Exercise goal:
Restate word for word the lines below that run from the one holding "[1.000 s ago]" through the one holding "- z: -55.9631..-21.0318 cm", inclusive. Pictures don't belong in the copy.

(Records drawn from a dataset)
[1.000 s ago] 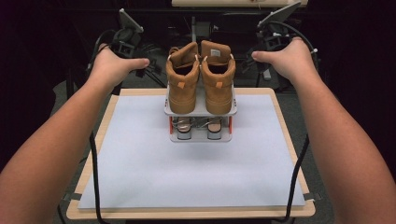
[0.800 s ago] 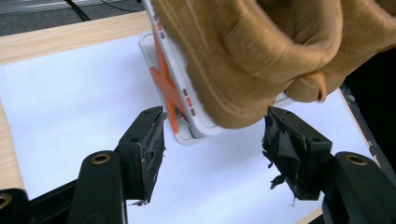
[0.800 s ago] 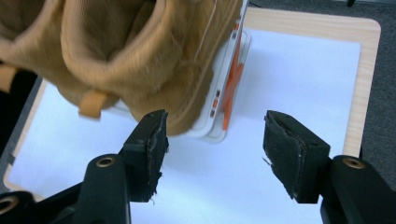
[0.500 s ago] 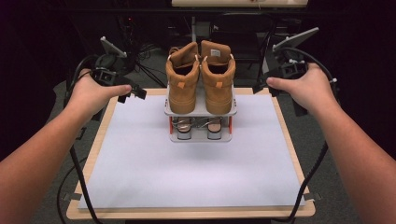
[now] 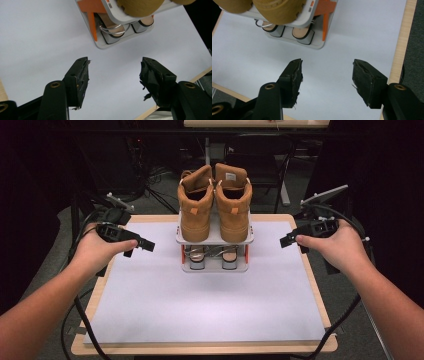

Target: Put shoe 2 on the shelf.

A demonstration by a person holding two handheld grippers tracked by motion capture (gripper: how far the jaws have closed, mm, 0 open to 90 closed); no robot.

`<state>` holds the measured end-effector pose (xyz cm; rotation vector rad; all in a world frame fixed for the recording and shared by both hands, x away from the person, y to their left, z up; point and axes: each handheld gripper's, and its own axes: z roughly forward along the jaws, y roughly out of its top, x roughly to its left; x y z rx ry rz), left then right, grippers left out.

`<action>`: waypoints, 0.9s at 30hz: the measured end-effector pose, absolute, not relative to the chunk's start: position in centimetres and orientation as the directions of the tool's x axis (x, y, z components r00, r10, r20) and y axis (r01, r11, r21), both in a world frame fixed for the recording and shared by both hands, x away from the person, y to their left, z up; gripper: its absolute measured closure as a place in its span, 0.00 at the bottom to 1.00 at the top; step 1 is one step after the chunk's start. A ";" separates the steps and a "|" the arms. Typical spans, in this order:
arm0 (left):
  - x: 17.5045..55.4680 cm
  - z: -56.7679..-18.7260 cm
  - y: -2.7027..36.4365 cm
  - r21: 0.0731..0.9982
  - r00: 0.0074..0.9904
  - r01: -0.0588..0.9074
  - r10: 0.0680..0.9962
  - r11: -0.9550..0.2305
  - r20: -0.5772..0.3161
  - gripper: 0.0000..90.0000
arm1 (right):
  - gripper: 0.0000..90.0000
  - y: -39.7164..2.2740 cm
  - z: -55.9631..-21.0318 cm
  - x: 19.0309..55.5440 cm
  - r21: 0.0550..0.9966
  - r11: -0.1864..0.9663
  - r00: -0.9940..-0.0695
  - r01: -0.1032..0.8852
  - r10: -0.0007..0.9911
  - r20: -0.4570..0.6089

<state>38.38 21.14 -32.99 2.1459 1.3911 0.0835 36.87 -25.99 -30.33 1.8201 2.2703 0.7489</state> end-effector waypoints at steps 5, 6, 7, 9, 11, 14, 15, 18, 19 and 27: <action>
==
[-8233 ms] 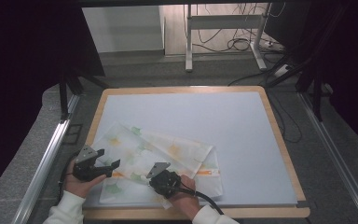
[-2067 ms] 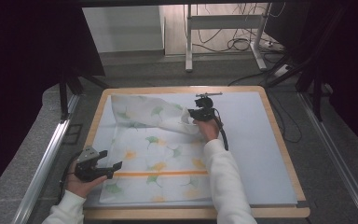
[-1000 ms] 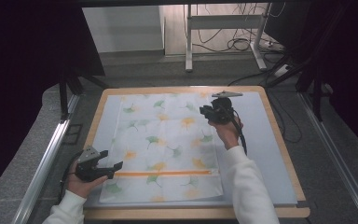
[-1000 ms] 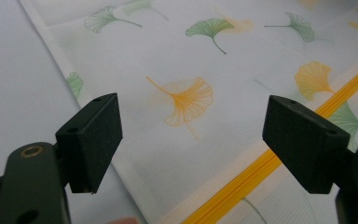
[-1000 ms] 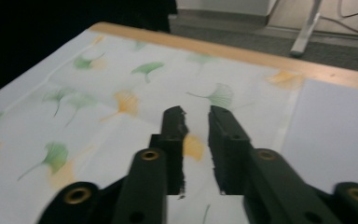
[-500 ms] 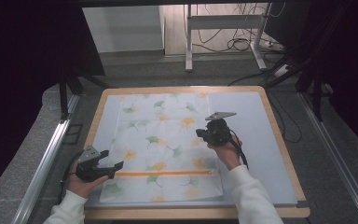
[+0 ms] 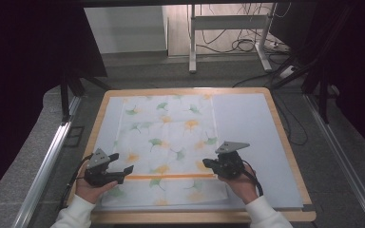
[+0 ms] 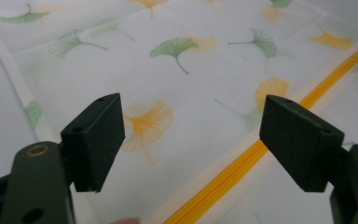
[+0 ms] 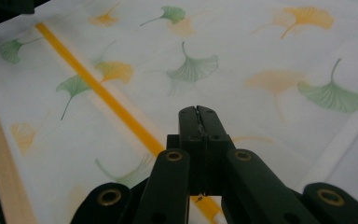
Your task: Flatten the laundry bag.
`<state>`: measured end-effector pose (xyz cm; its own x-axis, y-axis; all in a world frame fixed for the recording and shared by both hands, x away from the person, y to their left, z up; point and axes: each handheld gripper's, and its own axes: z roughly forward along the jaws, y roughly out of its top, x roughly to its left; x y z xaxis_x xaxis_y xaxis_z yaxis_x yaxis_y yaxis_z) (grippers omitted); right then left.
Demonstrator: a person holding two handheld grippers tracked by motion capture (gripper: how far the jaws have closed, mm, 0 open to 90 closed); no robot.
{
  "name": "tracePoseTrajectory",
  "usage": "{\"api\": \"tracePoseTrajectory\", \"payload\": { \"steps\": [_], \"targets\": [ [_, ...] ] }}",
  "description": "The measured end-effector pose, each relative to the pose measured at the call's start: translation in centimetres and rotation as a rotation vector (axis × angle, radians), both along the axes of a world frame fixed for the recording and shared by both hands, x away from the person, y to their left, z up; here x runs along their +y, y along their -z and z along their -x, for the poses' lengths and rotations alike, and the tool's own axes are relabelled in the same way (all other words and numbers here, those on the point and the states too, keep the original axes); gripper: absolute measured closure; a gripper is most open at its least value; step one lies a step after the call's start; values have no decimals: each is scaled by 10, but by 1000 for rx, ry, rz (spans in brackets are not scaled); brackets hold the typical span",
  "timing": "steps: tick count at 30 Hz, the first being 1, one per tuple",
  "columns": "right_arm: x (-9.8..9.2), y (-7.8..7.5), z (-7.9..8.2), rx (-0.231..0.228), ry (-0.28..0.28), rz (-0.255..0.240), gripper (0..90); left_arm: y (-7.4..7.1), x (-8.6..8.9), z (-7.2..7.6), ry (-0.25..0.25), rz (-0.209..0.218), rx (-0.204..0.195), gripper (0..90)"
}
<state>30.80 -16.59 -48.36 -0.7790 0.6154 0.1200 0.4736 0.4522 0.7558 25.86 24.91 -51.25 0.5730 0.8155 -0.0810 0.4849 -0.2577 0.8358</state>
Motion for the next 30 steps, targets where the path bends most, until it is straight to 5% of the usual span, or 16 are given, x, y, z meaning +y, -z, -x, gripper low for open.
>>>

Answer space:
[1.000 s ago] 
[0.800 s ago] 
[0.800 s ago] 
[0.500 s ago] 
[now] 

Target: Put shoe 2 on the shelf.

A demonstration by a person holding two handheld grippers tracked by motion capture (gripper: how far the jaws have closed, mm, 0 open to 90 closed); no robot.

`<state>` holds the measured end-effector pose (xyz cm; rotation vector rad; all in a world frame fixed for the recording and shared by both hands, x away from the person, y to their left, z up; point and axes: each handheld gripper's, and its own axes: z roughly forward along the jaws, y roughly out of its top, x roughly to its left; x y z rx ry rz), left then right, grippers left out.

`<action>`: waypoints, 0.9s at 30hz: the measured end-effector pose, absolute, not relative to the chunk's start: position in centimetres and orientation as the directions of the tool's x axis (x, y, z components r00, r10, r20) and y axis (r01, r11, r21), both in a world frame fixed for the recording and shared by both hands, x away from the person, y to their left, z up; gripper: its absolute measured closure as a place in its span, 0.00 at the bottom to 1.00 at the top; step 1 is one step after the chunk's start. A ";" separates the steps and a "|" the arms. Typical spans, in this order:
arm0 (left):
  - x: 17.5045..55.4680 cm
  - z: -56.7679..-18.7260 cm
  - y: -2.7027..36.4365 cm
  - r21: 0.0731..0.9982
  - r00: 0.0074..0.9904
  - r01: -0.0588..0.9074
  - r10: 0.0680..0.9962
  - r11: -0.9550..0.2305
  - r20: -0.5772..0.3161
  - gripper: 0.0000..90.0000
arm1 (right):
  - gripper: 0.0000..90.0000
  - y: -39.7164..2.2740 cm
  - z: -55.9631..-21.0318 cm

The exercise requires nothing more.